══ DATASET EXTRACT ══

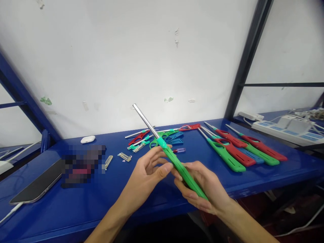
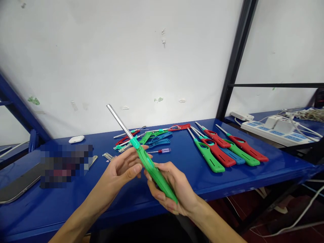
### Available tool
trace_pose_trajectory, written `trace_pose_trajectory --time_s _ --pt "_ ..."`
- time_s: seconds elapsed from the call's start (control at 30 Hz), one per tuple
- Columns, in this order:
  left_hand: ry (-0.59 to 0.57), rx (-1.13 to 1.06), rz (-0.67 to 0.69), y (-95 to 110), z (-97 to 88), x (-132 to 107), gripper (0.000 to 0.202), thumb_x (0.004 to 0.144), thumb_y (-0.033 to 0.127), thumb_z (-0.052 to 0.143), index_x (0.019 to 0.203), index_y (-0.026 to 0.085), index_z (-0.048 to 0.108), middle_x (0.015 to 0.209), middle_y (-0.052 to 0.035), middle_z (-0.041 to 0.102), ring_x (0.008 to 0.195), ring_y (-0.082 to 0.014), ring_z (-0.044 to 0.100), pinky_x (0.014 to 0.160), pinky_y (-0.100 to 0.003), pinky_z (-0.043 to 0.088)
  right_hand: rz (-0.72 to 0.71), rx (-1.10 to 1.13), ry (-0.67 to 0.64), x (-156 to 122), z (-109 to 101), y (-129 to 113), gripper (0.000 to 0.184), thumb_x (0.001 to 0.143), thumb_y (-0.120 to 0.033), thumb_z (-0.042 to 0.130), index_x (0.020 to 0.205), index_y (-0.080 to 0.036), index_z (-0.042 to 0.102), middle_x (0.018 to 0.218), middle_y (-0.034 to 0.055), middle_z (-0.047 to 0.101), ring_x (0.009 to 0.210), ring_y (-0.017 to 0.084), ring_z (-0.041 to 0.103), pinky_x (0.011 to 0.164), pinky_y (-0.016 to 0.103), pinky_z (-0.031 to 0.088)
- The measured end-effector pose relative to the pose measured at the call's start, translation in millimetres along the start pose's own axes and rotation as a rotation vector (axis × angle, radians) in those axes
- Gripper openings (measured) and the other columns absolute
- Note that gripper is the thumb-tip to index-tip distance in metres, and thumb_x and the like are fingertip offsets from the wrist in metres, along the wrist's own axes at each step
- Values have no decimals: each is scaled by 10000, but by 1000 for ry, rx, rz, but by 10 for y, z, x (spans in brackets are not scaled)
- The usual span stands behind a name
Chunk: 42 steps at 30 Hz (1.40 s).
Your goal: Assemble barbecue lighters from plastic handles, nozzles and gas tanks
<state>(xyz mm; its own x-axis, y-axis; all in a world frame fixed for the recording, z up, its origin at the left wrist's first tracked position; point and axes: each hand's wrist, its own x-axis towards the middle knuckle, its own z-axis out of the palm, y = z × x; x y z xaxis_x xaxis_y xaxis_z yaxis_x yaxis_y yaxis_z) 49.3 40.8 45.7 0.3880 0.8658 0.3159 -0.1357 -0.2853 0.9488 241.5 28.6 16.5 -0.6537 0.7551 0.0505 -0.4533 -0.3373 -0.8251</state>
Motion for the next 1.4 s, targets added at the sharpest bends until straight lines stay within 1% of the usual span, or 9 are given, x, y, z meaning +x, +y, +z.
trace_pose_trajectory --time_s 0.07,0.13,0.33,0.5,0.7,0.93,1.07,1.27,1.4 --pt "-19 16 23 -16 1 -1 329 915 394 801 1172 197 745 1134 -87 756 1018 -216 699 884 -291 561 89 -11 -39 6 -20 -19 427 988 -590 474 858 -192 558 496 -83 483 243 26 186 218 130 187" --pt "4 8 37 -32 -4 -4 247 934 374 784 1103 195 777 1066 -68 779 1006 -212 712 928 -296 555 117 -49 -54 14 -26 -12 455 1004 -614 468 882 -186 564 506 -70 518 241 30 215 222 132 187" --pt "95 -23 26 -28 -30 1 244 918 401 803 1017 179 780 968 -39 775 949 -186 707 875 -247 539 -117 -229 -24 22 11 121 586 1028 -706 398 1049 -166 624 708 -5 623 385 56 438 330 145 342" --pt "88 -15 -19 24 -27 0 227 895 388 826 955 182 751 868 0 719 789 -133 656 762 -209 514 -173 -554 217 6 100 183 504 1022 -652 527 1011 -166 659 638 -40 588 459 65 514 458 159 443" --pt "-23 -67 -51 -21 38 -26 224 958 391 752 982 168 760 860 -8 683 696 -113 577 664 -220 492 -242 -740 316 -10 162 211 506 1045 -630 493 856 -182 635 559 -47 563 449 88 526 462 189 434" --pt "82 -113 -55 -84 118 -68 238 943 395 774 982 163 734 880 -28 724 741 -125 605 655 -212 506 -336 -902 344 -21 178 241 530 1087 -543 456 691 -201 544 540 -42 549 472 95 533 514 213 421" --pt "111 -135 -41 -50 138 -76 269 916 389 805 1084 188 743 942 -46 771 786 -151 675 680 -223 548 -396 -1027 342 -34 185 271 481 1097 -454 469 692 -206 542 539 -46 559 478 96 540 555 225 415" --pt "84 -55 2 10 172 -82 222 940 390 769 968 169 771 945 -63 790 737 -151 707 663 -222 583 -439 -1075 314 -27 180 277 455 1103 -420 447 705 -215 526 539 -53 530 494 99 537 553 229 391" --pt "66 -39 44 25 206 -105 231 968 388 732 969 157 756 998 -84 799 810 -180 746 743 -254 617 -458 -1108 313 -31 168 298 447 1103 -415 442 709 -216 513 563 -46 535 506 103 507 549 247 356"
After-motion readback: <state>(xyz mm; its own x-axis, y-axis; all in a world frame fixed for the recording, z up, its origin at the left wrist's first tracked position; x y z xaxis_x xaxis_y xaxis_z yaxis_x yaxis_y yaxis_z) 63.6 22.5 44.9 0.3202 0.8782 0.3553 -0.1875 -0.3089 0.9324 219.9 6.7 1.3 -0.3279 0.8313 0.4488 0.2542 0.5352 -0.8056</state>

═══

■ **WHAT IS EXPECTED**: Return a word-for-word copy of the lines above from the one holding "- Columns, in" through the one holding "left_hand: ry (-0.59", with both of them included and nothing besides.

■ **SOLUTION**:
- Columns, in this order:
  left_hand: ry (-0.59 to 0.57), rx (-1.13 to 1.06), rz (-0.67 to 0.69), y (-95 to 110), z (-97 to 88), x (-132 to 107), gripper (0.000 to 0.202), thumb_x (0.004 to 0.144), thumb_y (-0.033 to 0.127), thumb_z (-0.052 to 0.143), index_x (0.019 to 0.203), index_y (-0.026 to 0.085), index_z (-0.048 to 0.108), middle_x (0.015 to 0.209), middle_y (-0.052 to 0.035), middle_z (-0.041 to 0.102), ring_x (0.008 to 0.195), ring_y (-0.082 to 0.014), ring_z (-0.044 to 0.100), pinky_x (0.014 to 0.160), pinky_y (-0.100 to 0.003), pinky_z (-0.043 to 0.088)

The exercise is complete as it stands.